Skip to content
Jim Pivarski edited this page Nov 15, 2023 · 89 revisions

Roadmap

Grand view and history

Awkward Array is a project that started in mid-2018 (with Femtocode and OAMap as predecessors) and has undergone two major revisions.

  • Awkward 0.x (another repo) is now deprecated. It was a pure Python project that relied on NumPy for all array manipulation (not always possible).
  • Awkward 1.x (this repo, main-v1 branch) is also deprecated, though it's still open to critical bug-fixes. It was a C++ re-write of the original, allowing for major changes in the user interface.
  • Awkward 2.x (this repo, main branch) is the current production version of Awkward Array. The previous version was mostly ported from C++ to Python, keeping nearly all of the user interface intact. Some features are now handled by external packages, such as dask-awkward and awkward-pandas.

Awkward 0.x and 1.x were released concurrently under two names (that's why there are vestigial awkward0 and awkward1 packages in PyPI). The transition to one consistent "awkward" package was not smooth and will not be repeated.

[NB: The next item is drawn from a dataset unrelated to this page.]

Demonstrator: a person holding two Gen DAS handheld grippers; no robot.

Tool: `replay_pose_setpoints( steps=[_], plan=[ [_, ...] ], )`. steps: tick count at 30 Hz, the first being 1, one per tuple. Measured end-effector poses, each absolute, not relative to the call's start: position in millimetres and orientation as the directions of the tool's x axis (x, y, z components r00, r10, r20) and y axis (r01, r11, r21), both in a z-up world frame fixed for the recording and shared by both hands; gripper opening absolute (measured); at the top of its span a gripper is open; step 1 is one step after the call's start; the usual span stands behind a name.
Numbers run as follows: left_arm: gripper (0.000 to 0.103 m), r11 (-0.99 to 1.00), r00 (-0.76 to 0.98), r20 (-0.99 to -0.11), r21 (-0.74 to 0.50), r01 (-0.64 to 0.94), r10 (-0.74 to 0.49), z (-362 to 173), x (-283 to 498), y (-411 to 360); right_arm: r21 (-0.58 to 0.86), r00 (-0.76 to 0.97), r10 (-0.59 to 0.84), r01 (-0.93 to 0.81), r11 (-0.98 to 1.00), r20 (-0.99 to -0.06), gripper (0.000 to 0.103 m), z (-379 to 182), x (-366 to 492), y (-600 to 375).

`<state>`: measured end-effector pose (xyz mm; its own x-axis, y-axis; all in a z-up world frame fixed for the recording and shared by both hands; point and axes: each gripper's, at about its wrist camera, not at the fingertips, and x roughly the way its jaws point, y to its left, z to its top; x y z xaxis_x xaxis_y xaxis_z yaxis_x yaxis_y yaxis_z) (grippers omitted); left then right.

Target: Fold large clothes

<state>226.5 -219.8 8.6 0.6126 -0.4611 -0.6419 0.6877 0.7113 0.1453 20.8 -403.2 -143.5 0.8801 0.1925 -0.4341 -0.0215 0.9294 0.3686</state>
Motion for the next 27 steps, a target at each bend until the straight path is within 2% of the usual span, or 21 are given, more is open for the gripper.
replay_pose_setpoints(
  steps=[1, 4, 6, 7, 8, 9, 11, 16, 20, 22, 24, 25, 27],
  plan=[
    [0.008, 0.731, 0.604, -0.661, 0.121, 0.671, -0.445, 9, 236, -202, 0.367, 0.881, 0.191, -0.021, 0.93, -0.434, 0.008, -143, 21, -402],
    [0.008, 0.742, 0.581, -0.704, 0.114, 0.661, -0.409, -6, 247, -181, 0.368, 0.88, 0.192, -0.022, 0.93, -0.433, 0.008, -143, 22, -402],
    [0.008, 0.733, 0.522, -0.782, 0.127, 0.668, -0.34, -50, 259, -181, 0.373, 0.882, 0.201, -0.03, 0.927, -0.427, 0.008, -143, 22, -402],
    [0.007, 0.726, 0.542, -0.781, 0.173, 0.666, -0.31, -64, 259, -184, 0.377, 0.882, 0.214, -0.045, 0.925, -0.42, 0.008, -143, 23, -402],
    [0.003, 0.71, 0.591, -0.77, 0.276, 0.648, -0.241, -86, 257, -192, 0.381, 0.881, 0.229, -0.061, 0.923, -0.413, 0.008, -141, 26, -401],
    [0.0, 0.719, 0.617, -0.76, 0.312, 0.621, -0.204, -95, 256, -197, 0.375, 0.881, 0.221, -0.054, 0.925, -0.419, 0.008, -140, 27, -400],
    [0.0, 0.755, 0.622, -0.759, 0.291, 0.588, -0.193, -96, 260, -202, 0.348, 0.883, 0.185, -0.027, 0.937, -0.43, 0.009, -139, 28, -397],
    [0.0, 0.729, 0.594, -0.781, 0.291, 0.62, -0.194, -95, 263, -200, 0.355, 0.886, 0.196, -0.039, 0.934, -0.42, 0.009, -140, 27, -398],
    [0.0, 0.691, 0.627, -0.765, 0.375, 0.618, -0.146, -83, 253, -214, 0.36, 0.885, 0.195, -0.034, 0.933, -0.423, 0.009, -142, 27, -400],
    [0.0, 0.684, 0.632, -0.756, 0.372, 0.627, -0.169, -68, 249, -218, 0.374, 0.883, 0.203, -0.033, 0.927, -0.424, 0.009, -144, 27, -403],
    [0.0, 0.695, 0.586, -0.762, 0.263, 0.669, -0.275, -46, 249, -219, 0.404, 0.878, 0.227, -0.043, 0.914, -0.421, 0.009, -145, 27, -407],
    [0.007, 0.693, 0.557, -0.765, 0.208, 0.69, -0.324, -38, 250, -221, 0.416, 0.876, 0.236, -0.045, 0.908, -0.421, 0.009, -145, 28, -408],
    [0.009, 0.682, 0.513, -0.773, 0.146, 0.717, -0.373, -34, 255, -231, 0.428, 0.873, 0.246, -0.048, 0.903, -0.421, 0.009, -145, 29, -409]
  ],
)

Awkward 2.x was tested for over a year as a submodule within Awkward 1.x, awkward._v2. Now that it has been released on its own, the _v2 submodule is deprecated.

Major projects and plans

The following major projects are ongoing:

  • numba.cuda: just as Awkward Arrays can be iterated over in numba.jit functions, they will be iterable in Numba's CUDA backend as well.
  • C++ JIT: just as Awkward Arrays can be iterated over in Numba and RDataFrame (which JIT-compiles C++), they will be iterable in plain cppyy as well.
  • Kaitai Struct → Awkward Array extension compiler: an automated procedure to build Awkward Array-generating Python extensions from Kaitai YAML (through C++).

The following are planned:

  • GPU backend: all ak.* functions will be executable on a GPU.
  • LayoutBuilder in Numba: for building arrays with the same interface as C++ LayoutBuilder, in Numba. (Also pure Python, for testing.)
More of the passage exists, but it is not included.